(Saved data entries)
Content starts

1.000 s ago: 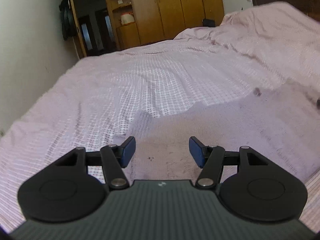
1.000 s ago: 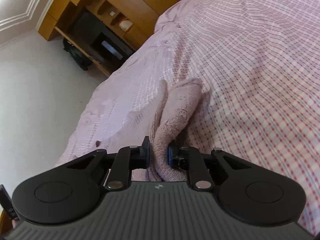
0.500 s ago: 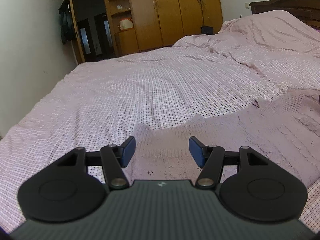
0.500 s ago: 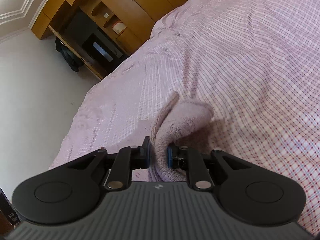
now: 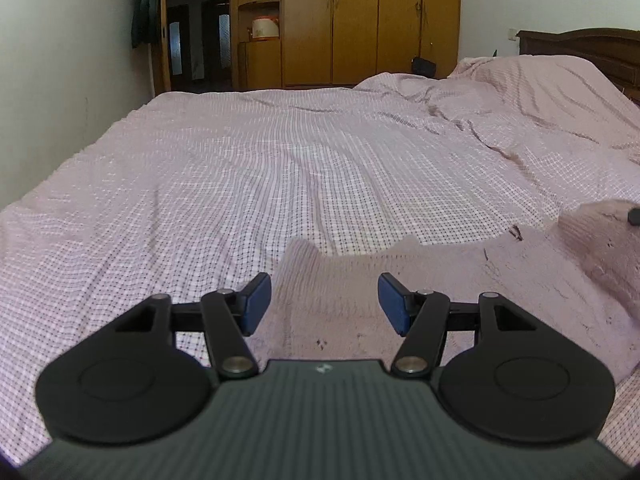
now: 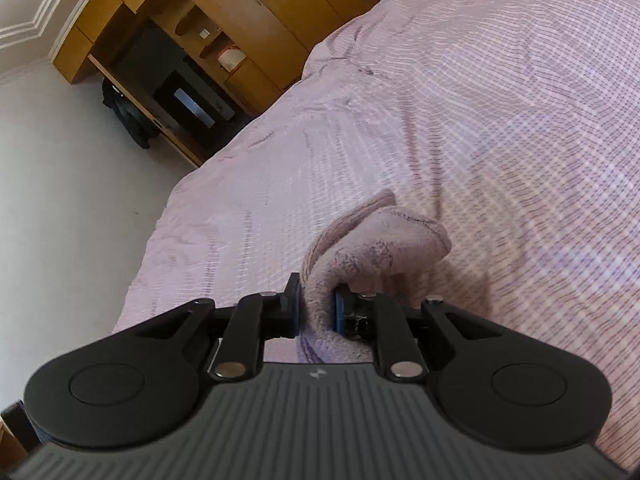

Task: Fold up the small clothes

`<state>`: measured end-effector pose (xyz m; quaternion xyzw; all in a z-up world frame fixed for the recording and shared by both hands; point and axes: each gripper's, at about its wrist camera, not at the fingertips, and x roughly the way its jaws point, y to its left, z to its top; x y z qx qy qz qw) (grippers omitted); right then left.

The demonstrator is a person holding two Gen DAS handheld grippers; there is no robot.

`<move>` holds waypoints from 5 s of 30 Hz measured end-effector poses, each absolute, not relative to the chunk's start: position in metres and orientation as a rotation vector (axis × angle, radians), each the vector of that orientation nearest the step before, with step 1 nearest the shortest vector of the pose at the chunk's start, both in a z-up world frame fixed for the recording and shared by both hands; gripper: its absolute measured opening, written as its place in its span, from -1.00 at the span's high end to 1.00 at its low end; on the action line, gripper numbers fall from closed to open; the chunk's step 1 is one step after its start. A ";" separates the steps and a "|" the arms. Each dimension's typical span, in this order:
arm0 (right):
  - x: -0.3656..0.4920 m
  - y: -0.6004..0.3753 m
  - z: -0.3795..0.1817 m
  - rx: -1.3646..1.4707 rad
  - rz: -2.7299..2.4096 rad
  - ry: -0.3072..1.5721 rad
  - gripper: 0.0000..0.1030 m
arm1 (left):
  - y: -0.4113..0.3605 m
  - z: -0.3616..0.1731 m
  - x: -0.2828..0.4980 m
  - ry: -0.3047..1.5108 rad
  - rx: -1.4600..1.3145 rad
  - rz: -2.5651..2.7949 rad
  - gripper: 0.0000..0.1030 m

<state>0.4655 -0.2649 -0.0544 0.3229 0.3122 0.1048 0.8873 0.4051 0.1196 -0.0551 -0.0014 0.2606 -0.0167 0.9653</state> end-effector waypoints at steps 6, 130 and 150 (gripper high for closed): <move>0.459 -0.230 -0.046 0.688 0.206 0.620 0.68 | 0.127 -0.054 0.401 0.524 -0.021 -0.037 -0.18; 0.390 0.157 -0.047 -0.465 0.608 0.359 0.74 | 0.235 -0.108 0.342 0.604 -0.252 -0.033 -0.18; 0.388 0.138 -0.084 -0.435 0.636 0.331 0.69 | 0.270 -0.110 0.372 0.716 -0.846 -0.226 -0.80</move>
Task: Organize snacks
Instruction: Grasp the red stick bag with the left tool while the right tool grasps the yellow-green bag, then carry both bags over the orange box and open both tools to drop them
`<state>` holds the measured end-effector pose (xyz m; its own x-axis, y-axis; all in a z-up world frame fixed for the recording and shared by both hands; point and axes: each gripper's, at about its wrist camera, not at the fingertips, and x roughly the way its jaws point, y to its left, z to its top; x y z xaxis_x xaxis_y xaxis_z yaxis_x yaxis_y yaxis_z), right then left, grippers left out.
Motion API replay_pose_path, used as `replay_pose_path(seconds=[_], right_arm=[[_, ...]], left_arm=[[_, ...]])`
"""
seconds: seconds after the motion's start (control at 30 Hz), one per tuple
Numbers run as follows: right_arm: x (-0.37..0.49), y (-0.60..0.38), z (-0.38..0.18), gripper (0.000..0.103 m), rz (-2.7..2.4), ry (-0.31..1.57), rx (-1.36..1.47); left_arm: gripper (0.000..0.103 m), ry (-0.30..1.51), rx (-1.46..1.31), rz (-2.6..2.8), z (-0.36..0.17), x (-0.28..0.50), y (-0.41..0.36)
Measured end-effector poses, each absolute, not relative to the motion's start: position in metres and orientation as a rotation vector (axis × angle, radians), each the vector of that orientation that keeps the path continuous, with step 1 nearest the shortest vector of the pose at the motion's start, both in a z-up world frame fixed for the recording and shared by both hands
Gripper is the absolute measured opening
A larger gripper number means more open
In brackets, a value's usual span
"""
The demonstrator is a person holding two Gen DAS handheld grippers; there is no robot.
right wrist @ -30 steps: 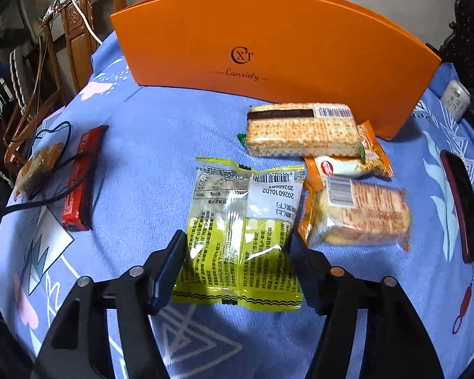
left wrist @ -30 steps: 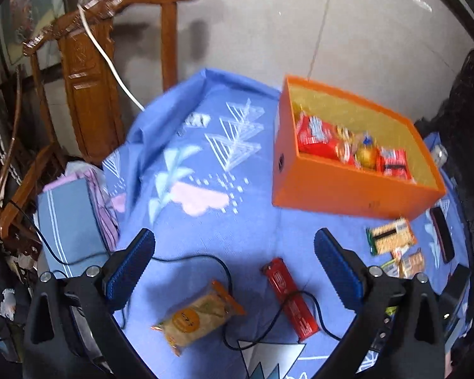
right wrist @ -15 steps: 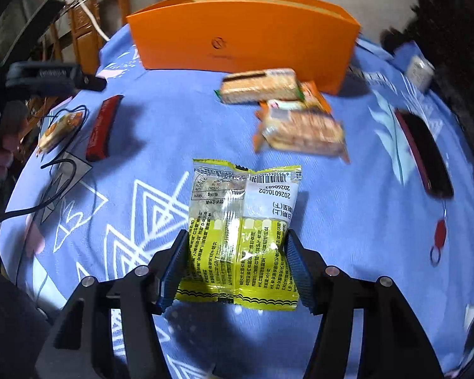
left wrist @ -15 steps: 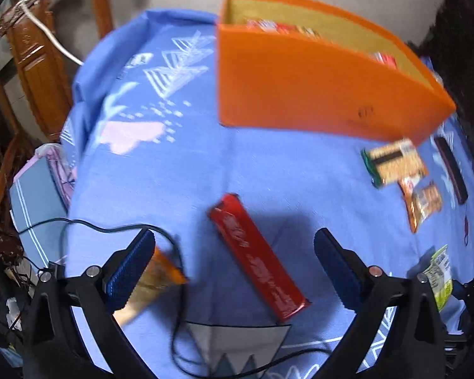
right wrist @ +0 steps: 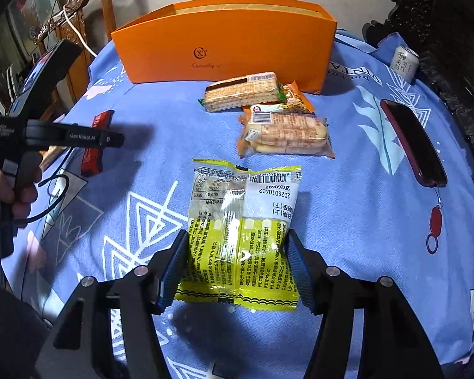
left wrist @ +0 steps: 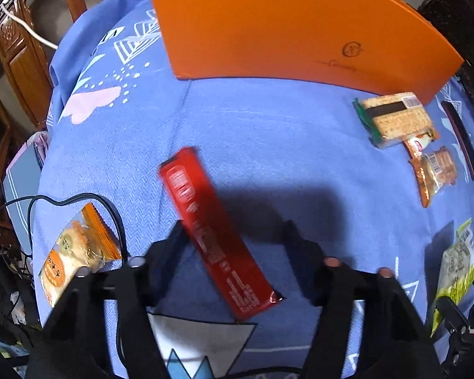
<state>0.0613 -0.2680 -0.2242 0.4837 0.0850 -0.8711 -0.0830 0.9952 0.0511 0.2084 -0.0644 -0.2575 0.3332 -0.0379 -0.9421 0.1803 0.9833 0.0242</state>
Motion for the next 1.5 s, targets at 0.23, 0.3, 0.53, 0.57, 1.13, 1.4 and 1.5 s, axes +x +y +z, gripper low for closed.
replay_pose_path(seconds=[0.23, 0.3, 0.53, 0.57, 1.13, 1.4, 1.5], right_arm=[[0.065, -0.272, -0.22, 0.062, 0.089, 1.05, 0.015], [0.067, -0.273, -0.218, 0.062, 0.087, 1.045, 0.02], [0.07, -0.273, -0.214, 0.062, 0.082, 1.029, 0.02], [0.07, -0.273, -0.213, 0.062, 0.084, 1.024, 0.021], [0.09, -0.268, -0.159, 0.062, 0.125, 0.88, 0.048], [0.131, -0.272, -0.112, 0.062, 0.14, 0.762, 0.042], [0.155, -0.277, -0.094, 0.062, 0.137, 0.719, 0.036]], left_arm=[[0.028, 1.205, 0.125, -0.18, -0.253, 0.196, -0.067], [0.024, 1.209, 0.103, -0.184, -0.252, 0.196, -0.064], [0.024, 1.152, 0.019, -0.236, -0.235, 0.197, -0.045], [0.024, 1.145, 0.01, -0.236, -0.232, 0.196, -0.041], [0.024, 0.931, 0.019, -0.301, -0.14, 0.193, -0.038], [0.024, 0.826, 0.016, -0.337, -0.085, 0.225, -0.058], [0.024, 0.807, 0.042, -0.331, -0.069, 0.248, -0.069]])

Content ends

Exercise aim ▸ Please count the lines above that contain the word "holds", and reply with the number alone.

Your solution ▸ 2